SOLO POSTO IN PIEDI Posti in piedi, grazie. Lucio perfettamente a suo agio. Ha trovato una Trigoria diversa, e anche lui in fondo lo è. Più completo, più maturo, più vissuto. Il modo di parlare è sempre lo stesso: un andamento lento che ti magnetizza. E lo ascolti anche quando non dice niente, quando le sue frasi si riempiono di «poi», «sviluppo», «quello che…» etc etc. Lo stai a sentire perché è comunicativo anche negli sguardi che fanno da tappeto ai suoi silenzi. Uno Spalletti in grado di scherzare, di cercare la battuta, quindi il consenso, più di quanto già non ne abbia. Ci racconta un Pallotta che lo accoglie a Miami «con una maglia della Roma troppo stretta, gliene dovrò regalare una più larga»; racconta di un «grandissimo dirigente, Sabatini, ma il regalo che gli ho fatto me lo tengo stretto, visto che dicono che con lui non vado d’accordo»; racconta di essersi «addirittura eccitato nel guardar giocare la sua Roma con il vecchio 4-2-3-1». Parla di Willi come se parlasse di Daniele. Ma mentre Daniele è De Rossiin automatico, Willi chi è? Vainqueur, che ha bazzicato il campionato russo e Lucio lo conosce bene. E’ il sistema per far sentire importante un calciatore spesso accantonato. Parla della Sud e, categorico, dice: «Con il Verona rivedremo il settore pieno». Non risulta ma ci crediamo.
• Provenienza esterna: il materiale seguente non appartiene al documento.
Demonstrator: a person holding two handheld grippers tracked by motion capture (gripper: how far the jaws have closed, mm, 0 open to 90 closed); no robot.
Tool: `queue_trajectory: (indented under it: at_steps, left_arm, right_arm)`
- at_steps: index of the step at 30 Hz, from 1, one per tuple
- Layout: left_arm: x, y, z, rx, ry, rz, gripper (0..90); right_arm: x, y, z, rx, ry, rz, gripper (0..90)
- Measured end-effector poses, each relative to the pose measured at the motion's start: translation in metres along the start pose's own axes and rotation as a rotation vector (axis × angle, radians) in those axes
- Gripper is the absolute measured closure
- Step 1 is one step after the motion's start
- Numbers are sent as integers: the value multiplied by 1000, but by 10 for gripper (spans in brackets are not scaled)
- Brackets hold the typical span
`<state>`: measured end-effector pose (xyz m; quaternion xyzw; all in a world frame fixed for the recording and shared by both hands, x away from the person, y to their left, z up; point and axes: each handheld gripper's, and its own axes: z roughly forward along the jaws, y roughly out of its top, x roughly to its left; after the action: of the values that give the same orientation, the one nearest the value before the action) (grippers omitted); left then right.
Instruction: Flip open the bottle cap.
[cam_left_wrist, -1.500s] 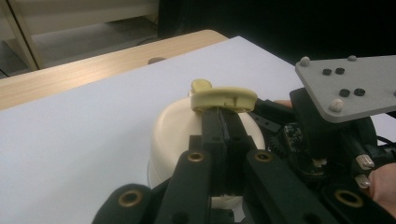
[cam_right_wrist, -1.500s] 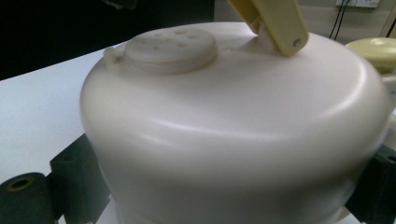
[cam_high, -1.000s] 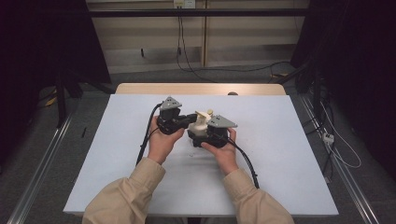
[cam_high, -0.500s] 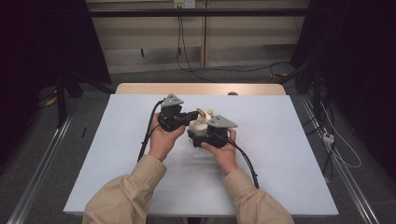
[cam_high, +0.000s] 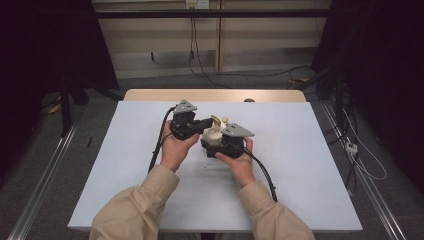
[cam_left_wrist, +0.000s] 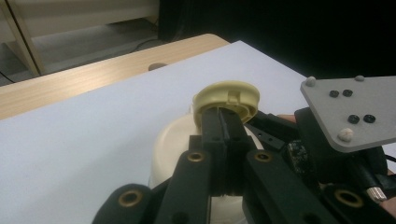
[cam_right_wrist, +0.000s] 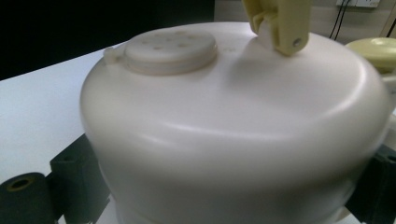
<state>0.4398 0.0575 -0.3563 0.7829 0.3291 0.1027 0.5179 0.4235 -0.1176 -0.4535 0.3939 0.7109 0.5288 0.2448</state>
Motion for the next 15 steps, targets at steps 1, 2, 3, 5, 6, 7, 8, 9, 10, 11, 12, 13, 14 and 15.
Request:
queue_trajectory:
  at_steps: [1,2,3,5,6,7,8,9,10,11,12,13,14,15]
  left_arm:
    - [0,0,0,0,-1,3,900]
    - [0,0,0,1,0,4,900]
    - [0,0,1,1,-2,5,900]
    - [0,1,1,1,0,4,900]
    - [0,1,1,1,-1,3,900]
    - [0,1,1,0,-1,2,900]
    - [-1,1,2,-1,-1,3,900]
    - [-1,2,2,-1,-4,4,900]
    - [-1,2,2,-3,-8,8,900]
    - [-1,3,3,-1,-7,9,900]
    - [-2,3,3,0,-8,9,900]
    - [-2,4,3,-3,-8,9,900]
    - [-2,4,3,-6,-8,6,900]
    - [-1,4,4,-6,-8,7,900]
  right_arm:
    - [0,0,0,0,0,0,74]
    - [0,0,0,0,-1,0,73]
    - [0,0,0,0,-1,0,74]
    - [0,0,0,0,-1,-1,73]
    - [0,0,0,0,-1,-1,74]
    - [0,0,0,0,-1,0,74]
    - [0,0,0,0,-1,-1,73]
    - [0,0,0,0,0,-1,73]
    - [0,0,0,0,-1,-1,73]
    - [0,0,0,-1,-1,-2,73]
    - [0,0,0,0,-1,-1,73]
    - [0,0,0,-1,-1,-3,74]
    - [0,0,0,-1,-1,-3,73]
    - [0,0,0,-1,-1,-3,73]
(QUASI) TUTTI NOMINATI Parla dei giocatori, li rende subito suoi, anche se tanti non li conosceva. Una parola buona per ognuno, ci sta. Apprezza il centrocampo a disposizione, ad esempio. «Due miei amici allenatori, uno di questi è Ancelotti, mi chiedono questi giocatori, vuol dire che sono forti e io sono tranquillo. Florenzi? È un 2 o un 7? Un tre e mezzo, un quattro e due quarti». Chiaro, no? Evita la risposta su Gervinho, ma manda un bacio grande a Dzeko. «Ho giocato sempre con una punta che doveva tagliare sul primo palo, ora ne ho uno che può giocare anche sul secondo, che può sfruttare la “palla passante” (diventa passante pure la sua mano, che spiega con facilità quella palla passante, ndr). Se mi avessero chiesto: che attaccante avresti voluto? Avrei risposto:Dzeko». Via alle grandi domande, poi. Il ruolo di Totti? «All’epoca cercai di non disturbare mai il suo talento. Seguirò questa strada». De Rossi? «È il giocatore con più esperienza e qualità, e può giocare in più posizioni. E’ disposto a fare anche qualcosa di più particolare». Pensierino finale: «Non abbiamo alibi: abbiamo solo una strada: vincere subito. Al contrario, i tifosi mi prenderebbero per le orecchie e mi farebbero fare il giro della città». Dall’amore all’odio. Vale per tutti. Il saggio Spalletti lo sa.